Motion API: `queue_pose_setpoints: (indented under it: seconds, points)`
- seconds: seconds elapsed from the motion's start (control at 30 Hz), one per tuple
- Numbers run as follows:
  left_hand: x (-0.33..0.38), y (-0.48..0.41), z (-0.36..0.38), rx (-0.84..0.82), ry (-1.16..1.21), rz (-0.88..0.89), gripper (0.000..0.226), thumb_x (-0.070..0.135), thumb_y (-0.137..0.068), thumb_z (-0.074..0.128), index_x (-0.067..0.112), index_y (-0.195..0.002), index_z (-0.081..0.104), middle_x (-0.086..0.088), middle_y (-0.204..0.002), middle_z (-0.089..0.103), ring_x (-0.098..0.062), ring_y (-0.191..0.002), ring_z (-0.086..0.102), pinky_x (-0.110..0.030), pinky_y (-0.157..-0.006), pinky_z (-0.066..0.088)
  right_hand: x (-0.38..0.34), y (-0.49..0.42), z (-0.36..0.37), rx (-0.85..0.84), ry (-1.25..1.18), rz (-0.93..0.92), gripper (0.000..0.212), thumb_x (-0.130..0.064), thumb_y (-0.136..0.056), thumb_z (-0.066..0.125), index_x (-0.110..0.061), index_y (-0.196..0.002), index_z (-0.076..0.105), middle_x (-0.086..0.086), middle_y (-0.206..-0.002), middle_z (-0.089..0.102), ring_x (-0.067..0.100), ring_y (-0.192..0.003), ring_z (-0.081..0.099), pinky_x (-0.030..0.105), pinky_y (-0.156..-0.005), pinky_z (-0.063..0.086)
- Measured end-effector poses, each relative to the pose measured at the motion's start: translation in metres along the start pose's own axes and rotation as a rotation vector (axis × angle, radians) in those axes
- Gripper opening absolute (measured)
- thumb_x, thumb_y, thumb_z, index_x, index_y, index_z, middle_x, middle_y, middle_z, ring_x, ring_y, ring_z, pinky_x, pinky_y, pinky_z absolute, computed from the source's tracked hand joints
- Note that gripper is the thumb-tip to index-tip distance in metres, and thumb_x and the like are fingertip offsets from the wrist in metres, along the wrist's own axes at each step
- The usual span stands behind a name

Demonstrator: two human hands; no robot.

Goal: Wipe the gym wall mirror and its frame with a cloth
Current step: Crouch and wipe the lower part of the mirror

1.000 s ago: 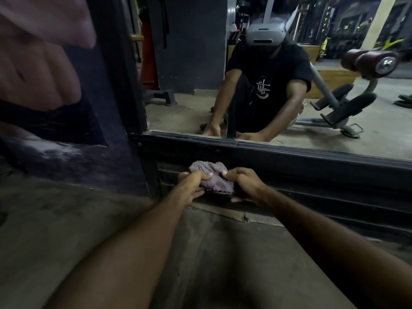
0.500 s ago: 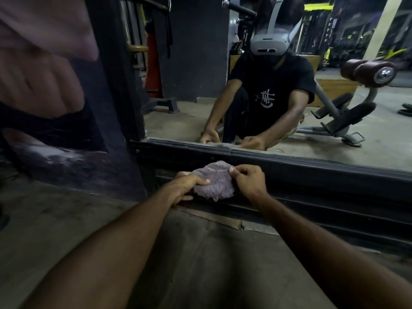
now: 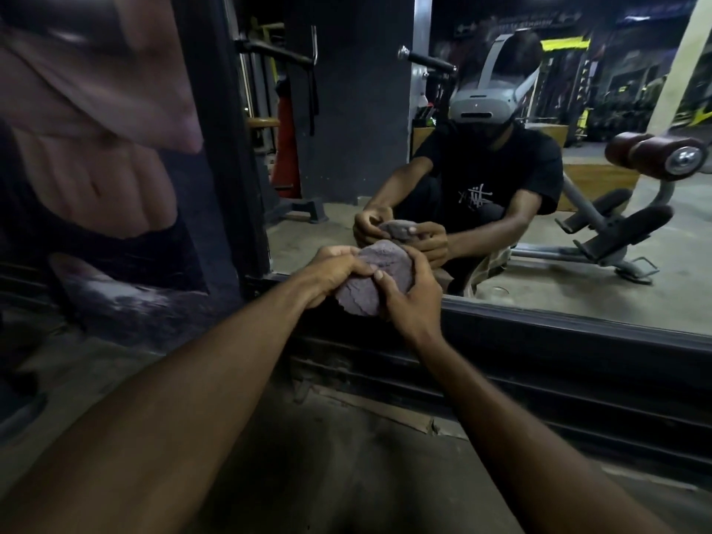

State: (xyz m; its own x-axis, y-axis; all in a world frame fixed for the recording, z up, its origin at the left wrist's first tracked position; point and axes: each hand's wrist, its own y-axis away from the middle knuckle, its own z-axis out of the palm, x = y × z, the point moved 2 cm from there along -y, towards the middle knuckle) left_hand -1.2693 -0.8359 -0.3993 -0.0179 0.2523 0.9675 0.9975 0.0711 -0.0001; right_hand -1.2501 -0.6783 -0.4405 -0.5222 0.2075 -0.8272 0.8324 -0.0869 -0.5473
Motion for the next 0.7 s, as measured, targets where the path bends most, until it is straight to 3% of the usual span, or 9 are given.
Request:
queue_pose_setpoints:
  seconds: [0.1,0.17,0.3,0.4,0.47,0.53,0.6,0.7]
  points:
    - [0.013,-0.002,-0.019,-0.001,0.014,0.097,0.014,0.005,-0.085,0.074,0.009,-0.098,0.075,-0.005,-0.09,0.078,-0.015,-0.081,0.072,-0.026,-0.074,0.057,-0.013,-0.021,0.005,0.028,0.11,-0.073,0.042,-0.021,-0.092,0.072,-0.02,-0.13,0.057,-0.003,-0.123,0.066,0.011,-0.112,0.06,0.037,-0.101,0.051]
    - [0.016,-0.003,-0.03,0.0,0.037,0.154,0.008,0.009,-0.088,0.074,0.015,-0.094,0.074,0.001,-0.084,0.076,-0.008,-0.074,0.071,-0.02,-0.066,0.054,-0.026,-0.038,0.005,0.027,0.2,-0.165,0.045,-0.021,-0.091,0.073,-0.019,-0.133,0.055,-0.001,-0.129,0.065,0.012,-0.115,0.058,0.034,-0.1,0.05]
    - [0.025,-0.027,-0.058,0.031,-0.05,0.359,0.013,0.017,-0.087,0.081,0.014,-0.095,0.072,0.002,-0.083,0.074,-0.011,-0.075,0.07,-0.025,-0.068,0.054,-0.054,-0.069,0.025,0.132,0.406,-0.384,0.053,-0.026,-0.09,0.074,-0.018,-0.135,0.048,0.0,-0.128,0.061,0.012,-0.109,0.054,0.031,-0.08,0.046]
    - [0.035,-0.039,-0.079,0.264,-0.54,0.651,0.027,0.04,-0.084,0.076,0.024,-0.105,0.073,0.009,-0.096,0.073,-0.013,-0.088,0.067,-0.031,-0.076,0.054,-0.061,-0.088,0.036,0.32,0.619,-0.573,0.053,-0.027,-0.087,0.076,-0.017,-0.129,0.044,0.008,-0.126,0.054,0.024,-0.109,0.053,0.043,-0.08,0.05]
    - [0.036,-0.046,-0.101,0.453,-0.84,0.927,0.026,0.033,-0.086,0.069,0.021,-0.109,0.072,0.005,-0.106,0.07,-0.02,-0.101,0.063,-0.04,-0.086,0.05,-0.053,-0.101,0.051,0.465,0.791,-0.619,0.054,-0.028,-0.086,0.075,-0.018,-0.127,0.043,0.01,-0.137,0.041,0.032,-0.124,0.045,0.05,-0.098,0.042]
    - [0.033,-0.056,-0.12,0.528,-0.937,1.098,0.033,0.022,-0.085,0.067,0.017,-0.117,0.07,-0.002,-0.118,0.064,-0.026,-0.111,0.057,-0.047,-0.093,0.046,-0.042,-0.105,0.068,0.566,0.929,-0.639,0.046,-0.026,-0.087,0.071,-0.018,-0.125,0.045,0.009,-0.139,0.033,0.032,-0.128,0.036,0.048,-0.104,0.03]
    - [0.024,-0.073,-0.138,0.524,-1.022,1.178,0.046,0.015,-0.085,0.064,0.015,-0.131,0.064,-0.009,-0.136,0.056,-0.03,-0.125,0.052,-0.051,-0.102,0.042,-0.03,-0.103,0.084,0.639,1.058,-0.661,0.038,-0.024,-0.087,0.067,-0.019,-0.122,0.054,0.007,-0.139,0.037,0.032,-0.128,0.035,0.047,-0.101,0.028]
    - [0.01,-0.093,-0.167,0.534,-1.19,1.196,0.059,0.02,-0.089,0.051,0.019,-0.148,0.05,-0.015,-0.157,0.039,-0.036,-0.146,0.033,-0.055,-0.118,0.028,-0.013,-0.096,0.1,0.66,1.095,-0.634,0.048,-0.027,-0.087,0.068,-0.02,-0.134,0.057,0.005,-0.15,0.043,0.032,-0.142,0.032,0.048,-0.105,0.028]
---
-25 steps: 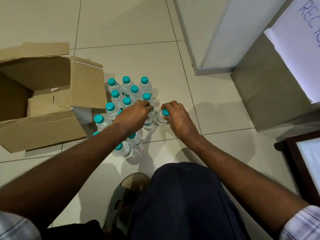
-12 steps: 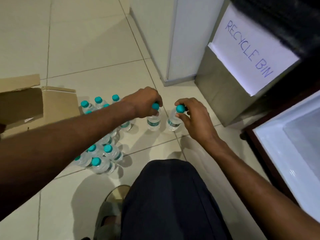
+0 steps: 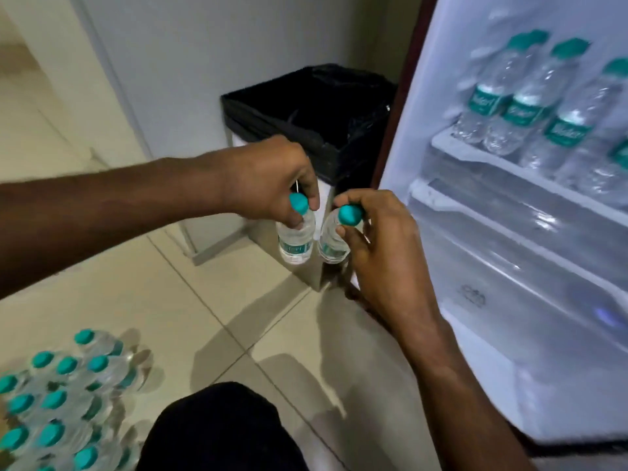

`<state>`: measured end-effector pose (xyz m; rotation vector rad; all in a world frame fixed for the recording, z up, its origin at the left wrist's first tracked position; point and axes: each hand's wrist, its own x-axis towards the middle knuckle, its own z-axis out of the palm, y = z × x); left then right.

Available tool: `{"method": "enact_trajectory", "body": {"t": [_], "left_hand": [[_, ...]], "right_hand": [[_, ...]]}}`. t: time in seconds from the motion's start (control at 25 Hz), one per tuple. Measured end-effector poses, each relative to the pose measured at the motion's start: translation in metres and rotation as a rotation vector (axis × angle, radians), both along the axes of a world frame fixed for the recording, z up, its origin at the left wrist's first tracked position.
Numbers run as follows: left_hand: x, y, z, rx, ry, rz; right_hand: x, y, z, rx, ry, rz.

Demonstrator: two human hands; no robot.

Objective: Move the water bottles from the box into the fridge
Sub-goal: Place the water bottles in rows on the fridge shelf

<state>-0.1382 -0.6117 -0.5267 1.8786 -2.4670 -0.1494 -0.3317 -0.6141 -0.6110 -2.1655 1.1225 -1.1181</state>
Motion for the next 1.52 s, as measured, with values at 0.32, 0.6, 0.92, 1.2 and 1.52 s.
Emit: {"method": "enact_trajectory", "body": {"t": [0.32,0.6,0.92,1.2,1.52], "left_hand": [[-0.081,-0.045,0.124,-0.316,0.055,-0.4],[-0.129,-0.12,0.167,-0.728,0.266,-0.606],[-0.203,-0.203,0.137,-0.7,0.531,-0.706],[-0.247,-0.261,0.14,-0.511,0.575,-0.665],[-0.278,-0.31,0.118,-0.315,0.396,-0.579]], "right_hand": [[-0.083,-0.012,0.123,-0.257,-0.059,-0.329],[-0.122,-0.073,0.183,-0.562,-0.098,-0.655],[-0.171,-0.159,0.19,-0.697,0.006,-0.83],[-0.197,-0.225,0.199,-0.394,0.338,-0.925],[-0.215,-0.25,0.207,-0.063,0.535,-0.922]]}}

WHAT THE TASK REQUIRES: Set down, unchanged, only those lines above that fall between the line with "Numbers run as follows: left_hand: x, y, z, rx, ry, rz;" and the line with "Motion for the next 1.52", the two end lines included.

RESULT FOR THIS EXERCISE:
Numbers run as follows: left_hand: x, y, z, rx, ry, rz; right_hand: x, y, z, rx, ry, rz.

Demonstrator: two human hands; no robot.

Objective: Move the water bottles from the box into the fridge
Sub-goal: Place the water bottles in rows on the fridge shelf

<state>-0.1382 -0.6117 -0.5267 1.8786 -2.4670 -0.1494 -0.3317 -0.6141 -0.6110 -2.1655 1.1225 -1.1181</state>
Motion for the next 1.52 s, as measured, with values at 0.32, 0.6, 0.92, 1.2 and 1.52 s.

Nothing else is needed to complete the answer.